When Cathay Williams enlisted in the army, women were not allowed to serve as soldiers. Therefore, Williams posed as a man, and joined the Thirty-Eighth Infantry. As a result, she became the first and the only known female Buffalo Soldier.
Cathay Williams was born into slavery in Independence, Missouri in 1842. She worked as a house slave for William Johnson, a wealthy planter in Jefferson City, Missouri. She worked for him until his death. About the same time, the Civil War broke out and she was freed by Union soldiers. From thereafter, she worked for the Army as a paid servant. While serving the soldiers, she experienced military life first hand. She served Colonel Benton while he was in Little Rock, Arkansas. She also served General Sheridan and his staff, and was later recruited to Washington to serve as a cook and laundress for them. While traveling with them, she witnessed the Shenandoah Valley raids in Virginia. After leaving Virginia, she traveled to Iowa and then went on to St. Louis. Throughout her time working for the Army, she also had the opportunity to travel to New Orleans, Savannah, and Macon. After the war, Williams wanted to be financially independent so she joined the army. In November 1866, she enlisted as William Cathay in the Thirty-Eighth United States Infantry, Company A. She was able to do so because a medical examination was not required.

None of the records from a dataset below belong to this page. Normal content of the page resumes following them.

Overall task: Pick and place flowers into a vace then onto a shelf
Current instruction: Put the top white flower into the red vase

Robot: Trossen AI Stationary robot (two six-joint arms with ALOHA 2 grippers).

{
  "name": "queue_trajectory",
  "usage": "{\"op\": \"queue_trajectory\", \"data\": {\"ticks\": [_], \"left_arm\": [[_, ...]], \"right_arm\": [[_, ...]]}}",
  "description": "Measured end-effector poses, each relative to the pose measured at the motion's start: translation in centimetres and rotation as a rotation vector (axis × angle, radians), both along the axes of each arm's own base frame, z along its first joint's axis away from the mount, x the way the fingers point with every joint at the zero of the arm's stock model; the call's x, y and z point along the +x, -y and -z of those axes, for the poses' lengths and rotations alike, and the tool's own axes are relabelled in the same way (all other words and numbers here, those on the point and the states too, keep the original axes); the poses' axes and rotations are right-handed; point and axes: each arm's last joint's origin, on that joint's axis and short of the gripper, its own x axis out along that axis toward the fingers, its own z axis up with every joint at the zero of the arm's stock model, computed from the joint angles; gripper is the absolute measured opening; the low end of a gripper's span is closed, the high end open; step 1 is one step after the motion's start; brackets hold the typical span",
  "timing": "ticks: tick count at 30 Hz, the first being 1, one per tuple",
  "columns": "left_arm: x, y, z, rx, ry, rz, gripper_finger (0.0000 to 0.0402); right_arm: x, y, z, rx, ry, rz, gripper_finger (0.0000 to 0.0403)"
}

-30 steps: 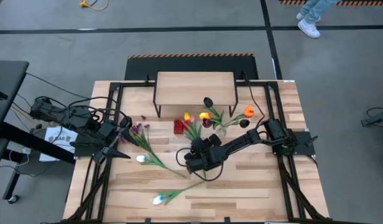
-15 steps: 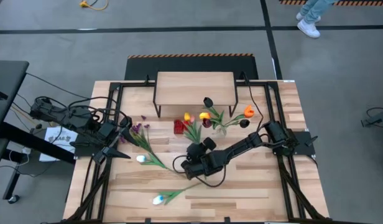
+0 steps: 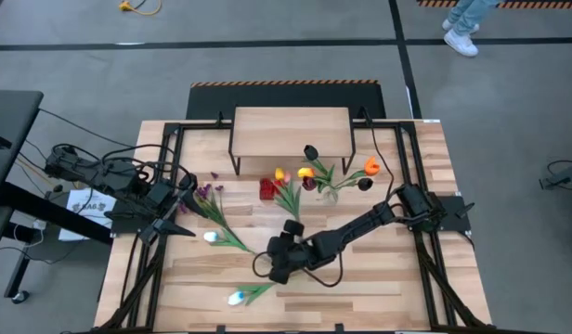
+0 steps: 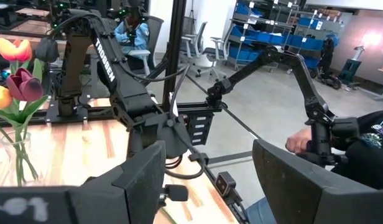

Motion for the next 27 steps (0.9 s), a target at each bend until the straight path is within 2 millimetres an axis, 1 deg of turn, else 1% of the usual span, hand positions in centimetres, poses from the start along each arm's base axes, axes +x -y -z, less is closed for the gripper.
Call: {"op": "queue_trajectory", "data": {"ticks": [6,21,24,25,27], "left_arm": [[0.0,-0.1,0.0,0.001,0.0,-0.021,0.0231],[0.0,-0.1,0.1,-0.009,-0.018,-0.024,0.0232],[0.0,-0.1,0.1,-0.009,-0.018,-0.024,0.0232],[0.0,-0.1,0.1,-0.009,-0.018,-0.024,0.0232],[0.1,0.0,0.1,-0.008,-0.019,-0.024,0.0232]], "right_arm": [[0.4,-0.6,-0.3,0.063,0.024,-0.112,0.0184],[0.5,-0.5,-0.4,0.069,0.041,-0.105,0.0176],[1.0,-0.7,0.8,0.076,0.064,-0.103,0.0176],[1.0,-0.7,1.5,0.07,0.048,-0.103,0.0176],[1.6,-1.0,2.8,0.077,0.051,-0.106,0.0175]]}}
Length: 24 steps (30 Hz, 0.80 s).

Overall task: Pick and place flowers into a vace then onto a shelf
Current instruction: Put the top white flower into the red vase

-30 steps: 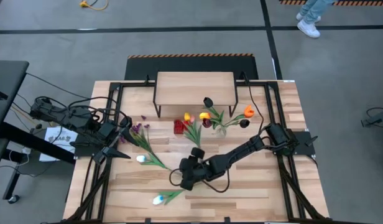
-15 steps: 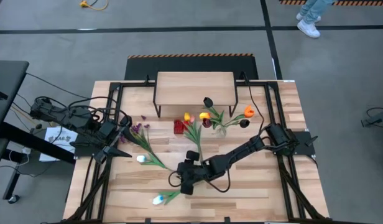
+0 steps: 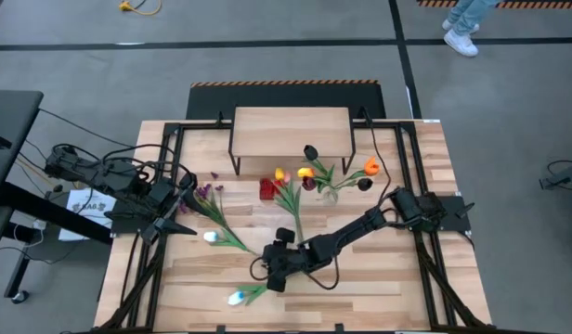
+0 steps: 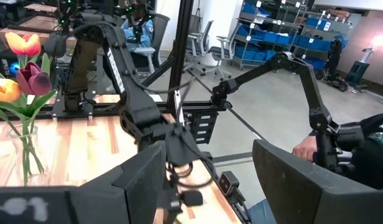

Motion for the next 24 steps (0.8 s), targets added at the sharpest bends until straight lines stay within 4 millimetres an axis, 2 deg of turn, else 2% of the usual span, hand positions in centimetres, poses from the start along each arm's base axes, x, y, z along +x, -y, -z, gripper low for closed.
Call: {"op": "queue_trajectory", "data": {"ticks": [5,10,14,19,24], "left_arm": [[0.1,0.1,0.2,0.006,-0.015,0.0,0.0232],[0.3,0.1,0.3,0.013,-0.031,0.0,0.0232],[0.3,0.1,0.3,0.012,-0.03,0.0,0.0232],[0.3,0.1,0.3,0.013,-0.03,-0.001,0.0232],[0.3,0.1,0.3,0.013,-0.029,-0.001,0.0231]], "right_arm": [[0.7,-0.2,1.7,-0.023,-0.01,0.015,0.0175],[1.2,-0.2,2.4,-0.014,-0.011,0.037,0.0157],[1.2,0.0,2.5,0.019,-0.014,0.094,0.0112],[1.0,0.0,2.0,0.027,-0.025,0.097,0.0022],[0.3,-0.1,0.0,-0.003,-0.059,0.036,0.0009]]}}
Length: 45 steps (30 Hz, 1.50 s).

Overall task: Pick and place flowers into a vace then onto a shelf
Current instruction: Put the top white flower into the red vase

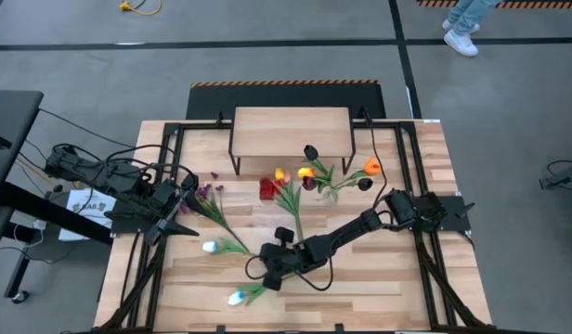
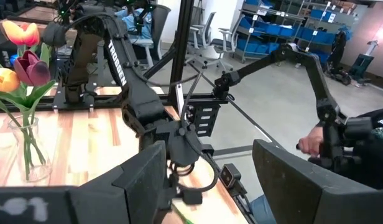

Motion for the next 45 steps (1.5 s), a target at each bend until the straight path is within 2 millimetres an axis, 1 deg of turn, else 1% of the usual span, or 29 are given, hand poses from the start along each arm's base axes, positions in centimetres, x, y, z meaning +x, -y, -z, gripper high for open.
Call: {"op": "queue_trajectory", "data": {"ticks": [2,6,8,12,14,16,18,20,23,25,26,28,30,33,35,38,42,45], "left_arm": [[0.0,0.0,0.0,-0.001,0.0,0.0,0.0232],[0.0,0.0,0.0,-0.007,-0.002,-0.001,0.0232],[0.0,0.0,0.0,-0.007,0.001,0.0,0.0232],[0.0,0.0,-0.3,-0.002,0.039,0.002,0.0232],[0.0,0.0,-0.5,0.011,0.059,0.003,0.0232],[0.0,0.0,-0.5,0.028,0.068,0.005,0.0231],[0.0,0.0,-0.5,0.038,0.072,0.006,0.0231],[0.1,0.0,-0.3,0.04,0.069,0.006,0.0231],[0.3,0.1,0.4,0.048,0.051,0.001,0.0231],[0.4,0.1,0.9,0.054,0.04,-0.016,0.0231],[0.5,0.1,1.1,0.056,0.035,-0.025,0.0231],[0.7,0.1,1.5,0.055,0.036,-0.042,0.0231],[0.9,0.2,2.0,0.046,0.054,-0.046,0.0231],[1.3,0.5,2.9,0.036,0.086,-0.036,0.0231],[1.5,0.7,3.6,0.037,0.121,-0.028,0.0231],[1.8,1.1,5.1,0.058,0.16,-0.035,0.0231],[2.1,1.4,7.0,0.086,0.213,-0.095,0.0231],[2.5,1.7,8.6,0.11,0.244,-0.171,0.0231]], "right_arm": [[-0.6,-0.2,-1.5,-0.021,-0.011,-0.037,0.0005],[-1.6,-0.9,-6.0,-0.053,0.047,-0.085,0.0004],[-2.1,-1.4,-7.9,-0.071,0.092,-0.123,0.0003],[-3.4,-3.0,-11.2,-0.122,0.187,-0.209,0.0002],[-3.9,-4.1,-12.3,-0.162,0.25,-0.255,0.0002],[-4.2,-5.2,-12.4,-0.201,0.313,-0.314,0.0001],[-4.8,-6.1,-12.0,-0.222,0.373,-0.386,0.0001],[-5.0,-6.2,-11.6,-0.189,0.459,-0.452,0.0001],[-5.4,-5.5,-10.8,-0.141,0.564,-0.568,0.0001],[-5.8,-4.4,-11.2,-0.103,0.633,-0.614,0.0001],[-6.1,-3.9,-11.8,-0.089,0.666,-0.625,0.0001],[-6.9,-2.8,-13.4,-0.077,0.73,-0.612,0.0001],[-7.5,-2.3,-14.5,-0.086,0.778,-0.604,0.0001],[-8.5,-2.7,-15.4,-0.142,0.85,-0.58,0.0],[-9.0,-3.3,-16.0,-0.197,0.908,-0.495,0.0],[-9.6,-4.1,-16.2,-0.282,0.929,-0.374,0.0],[-9.8,-5.2,-15.3,-0.307,0.95,-0.35,0.0],[-9.8,-5.5,-15.2,-0.312,0.976,-0.319,0.0]]}}
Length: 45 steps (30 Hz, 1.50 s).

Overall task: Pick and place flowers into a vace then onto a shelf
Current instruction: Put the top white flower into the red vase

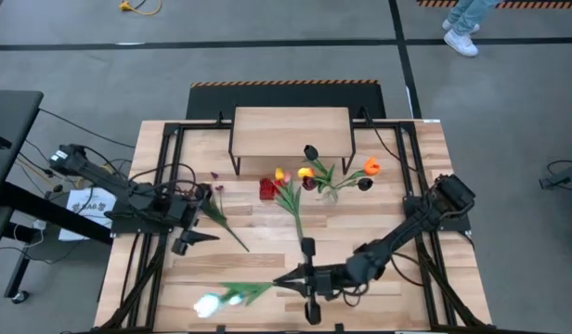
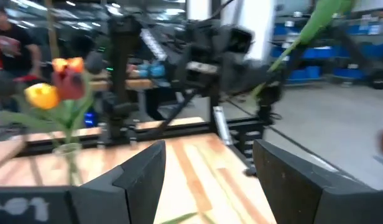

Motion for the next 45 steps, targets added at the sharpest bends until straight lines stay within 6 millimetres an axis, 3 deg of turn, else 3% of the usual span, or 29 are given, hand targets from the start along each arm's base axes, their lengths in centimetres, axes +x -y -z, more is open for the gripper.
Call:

Only her cousin and a friend were aware of her real identity. Company A arrived at Fort Cummings in New Mexico on October 1, 1867. At the fort, Williams and her company protected miners and traveling immigrants from Apache Indian attack. While serving in Company A, there was insubordination among some of the troops, but Williams was not involved in the incidents.
In 1868, Williams grew tired of military life so she feigned illness. She was examined by the post surgeon who then discovered that she was a woman. She was discharged October 14, 1868.